TASK TO COMPLETE: Your job with the data below is to output exactly the lines from the one holding "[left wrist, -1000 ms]" down to the one holding "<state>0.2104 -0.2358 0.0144", both included, and no others.

*** DATA TO PROCESS ***

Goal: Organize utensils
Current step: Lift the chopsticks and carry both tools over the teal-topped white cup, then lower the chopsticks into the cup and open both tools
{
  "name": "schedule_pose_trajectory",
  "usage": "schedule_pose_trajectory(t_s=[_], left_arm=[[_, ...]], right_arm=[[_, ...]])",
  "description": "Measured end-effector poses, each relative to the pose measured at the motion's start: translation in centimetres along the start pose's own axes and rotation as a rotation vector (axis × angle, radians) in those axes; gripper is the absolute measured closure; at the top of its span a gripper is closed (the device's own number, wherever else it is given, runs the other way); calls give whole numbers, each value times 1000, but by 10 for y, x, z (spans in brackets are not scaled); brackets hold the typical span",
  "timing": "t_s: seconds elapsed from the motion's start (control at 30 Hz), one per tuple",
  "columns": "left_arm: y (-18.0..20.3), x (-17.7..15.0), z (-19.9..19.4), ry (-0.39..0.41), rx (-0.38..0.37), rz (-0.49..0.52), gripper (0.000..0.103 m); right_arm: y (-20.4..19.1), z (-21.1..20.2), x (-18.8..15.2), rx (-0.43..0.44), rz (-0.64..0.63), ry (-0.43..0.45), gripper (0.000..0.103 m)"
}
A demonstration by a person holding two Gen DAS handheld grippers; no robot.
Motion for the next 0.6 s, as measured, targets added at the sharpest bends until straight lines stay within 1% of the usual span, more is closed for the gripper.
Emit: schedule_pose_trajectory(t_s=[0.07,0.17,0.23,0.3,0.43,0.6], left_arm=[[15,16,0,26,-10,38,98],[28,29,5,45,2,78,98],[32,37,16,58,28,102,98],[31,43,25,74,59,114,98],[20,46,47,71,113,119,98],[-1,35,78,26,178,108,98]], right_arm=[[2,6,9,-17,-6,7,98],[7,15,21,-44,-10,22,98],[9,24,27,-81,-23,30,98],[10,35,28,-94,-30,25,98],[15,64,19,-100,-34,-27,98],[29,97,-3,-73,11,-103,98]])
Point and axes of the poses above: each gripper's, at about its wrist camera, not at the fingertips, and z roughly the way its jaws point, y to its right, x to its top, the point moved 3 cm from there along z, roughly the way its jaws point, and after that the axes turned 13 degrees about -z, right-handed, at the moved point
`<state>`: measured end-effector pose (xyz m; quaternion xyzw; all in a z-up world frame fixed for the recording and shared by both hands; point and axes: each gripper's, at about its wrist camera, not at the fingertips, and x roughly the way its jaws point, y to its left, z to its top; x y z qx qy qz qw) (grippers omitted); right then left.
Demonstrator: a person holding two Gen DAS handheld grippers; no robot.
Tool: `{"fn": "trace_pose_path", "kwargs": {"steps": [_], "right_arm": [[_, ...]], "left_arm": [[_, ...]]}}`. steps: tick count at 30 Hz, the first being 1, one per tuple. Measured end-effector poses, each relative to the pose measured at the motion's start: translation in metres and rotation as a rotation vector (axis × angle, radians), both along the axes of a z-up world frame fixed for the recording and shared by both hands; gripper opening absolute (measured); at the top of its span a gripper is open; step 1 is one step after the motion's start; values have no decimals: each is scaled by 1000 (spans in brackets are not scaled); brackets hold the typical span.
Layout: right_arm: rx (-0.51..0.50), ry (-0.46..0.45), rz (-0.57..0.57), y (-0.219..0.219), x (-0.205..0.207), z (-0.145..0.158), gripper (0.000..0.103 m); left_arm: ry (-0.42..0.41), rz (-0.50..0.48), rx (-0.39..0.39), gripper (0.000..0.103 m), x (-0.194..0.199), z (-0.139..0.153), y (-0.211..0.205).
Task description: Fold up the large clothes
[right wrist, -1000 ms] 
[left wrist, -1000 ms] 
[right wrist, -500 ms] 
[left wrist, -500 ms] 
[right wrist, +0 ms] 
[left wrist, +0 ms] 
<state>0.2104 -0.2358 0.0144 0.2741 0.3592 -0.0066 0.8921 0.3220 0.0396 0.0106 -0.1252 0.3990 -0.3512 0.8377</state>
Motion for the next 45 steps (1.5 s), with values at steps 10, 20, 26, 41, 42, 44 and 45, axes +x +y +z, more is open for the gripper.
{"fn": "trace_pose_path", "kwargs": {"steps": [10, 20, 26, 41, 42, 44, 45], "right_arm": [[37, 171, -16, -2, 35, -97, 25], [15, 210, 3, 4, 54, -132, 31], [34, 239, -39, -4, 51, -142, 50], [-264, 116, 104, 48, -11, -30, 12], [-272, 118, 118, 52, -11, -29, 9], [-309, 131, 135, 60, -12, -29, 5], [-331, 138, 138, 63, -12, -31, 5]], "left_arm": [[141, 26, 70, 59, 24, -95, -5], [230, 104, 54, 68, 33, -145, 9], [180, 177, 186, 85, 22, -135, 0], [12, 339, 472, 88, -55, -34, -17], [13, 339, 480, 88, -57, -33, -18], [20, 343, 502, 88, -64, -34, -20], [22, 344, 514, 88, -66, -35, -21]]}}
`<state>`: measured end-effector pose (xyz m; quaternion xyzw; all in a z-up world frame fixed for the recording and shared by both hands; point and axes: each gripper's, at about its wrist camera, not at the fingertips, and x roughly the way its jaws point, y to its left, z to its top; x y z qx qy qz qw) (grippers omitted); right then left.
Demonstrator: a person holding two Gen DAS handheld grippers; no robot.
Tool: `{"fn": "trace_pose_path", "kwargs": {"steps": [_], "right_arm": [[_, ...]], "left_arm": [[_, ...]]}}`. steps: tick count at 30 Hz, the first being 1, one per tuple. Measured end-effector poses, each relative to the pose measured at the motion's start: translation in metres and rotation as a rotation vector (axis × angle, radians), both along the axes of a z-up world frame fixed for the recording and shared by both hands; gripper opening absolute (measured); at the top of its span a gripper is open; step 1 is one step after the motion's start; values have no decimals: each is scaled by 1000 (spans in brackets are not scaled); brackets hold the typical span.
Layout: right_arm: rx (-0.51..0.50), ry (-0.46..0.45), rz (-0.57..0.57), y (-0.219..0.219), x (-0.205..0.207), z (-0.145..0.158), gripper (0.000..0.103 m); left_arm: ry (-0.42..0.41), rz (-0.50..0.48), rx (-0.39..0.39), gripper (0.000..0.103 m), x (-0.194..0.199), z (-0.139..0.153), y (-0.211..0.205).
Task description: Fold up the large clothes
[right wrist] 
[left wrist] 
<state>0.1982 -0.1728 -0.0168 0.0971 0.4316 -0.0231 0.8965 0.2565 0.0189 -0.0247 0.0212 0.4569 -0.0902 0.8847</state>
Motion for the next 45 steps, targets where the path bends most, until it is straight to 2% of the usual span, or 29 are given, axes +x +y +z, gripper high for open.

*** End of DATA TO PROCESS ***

RESPONSE:
[left wrist, -1000 ms] 
[right wrist, -500 ms] 
[left wrist, -500 ms] 
[right wrist, +0 ms] 
[left wrist, +0 ms] 
<state>0.2104 -0.2358 0.0144 0.2741 0.3592 -0.0066 0.8921 0.3220 0.0396 0.0106 -0.1252 0.3990 -0.3512 0.8377</state>

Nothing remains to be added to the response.